_WHAT NEEDS TO BE DONE_. Across the material below, how many lines contain the word "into"? Give only the number.

_INFORMATION_.
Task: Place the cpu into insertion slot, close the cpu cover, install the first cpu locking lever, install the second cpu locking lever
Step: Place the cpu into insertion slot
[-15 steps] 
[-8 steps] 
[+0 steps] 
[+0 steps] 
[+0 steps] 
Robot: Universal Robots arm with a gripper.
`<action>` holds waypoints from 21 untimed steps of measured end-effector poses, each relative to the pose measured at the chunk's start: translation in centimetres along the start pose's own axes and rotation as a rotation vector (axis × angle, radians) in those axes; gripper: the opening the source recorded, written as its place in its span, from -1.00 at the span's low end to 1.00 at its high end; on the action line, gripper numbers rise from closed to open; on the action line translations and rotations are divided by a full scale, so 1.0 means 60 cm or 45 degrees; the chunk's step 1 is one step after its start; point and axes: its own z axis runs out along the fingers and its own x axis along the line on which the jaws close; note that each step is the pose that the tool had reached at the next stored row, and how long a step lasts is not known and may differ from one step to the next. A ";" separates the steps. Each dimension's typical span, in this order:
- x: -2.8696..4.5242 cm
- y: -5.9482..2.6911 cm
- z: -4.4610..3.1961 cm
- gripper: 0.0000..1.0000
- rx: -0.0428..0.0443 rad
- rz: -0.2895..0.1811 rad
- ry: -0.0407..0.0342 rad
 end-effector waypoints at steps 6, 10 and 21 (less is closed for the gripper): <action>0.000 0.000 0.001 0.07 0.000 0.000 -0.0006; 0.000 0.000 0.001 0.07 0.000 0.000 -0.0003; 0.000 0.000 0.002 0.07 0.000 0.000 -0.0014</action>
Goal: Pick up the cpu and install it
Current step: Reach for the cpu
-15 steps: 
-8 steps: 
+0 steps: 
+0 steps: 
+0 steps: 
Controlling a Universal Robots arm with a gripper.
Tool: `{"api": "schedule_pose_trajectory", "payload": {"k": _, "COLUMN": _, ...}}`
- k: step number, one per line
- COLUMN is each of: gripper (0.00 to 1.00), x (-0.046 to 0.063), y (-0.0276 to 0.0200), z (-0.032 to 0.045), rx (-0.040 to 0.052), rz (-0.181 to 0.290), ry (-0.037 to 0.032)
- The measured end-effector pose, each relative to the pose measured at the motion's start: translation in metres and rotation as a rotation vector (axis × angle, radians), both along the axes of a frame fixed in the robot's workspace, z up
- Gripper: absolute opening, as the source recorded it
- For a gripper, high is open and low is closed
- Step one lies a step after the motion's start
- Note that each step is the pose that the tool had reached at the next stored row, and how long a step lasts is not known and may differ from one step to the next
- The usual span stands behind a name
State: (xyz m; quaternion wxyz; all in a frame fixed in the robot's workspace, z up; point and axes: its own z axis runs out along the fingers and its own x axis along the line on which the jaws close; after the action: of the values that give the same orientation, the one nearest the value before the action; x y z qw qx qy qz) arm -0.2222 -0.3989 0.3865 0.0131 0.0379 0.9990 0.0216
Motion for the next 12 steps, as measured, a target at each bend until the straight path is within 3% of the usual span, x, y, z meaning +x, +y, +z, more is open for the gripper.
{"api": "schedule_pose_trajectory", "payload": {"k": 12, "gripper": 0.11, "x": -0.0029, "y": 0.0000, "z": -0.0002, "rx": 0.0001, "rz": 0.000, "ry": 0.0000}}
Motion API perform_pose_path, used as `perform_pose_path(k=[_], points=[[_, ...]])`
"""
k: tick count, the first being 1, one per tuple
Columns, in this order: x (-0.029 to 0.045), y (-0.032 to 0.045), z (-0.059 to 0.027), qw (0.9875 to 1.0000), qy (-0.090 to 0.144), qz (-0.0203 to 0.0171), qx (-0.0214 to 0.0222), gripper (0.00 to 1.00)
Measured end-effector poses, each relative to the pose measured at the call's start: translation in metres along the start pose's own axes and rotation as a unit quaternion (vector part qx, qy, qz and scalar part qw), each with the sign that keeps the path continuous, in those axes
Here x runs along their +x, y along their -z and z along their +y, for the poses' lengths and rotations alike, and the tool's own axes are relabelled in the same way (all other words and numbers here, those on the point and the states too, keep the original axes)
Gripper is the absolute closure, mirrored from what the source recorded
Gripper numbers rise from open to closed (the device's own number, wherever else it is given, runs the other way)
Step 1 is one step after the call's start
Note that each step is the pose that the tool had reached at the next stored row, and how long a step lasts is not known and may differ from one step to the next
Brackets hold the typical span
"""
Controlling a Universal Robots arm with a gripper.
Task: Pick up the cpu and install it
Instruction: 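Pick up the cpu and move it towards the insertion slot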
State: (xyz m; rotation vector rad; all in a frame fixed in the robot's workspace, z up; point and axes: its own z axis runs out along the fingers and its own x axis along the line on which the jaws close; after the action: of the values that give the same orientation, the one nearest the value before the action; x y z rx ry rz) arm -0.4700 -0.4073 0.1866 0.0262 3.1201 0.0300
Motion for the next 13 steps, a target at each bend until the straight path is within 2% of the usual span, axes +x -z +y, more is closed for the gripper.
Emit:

_WORKED SOLUTION_. 2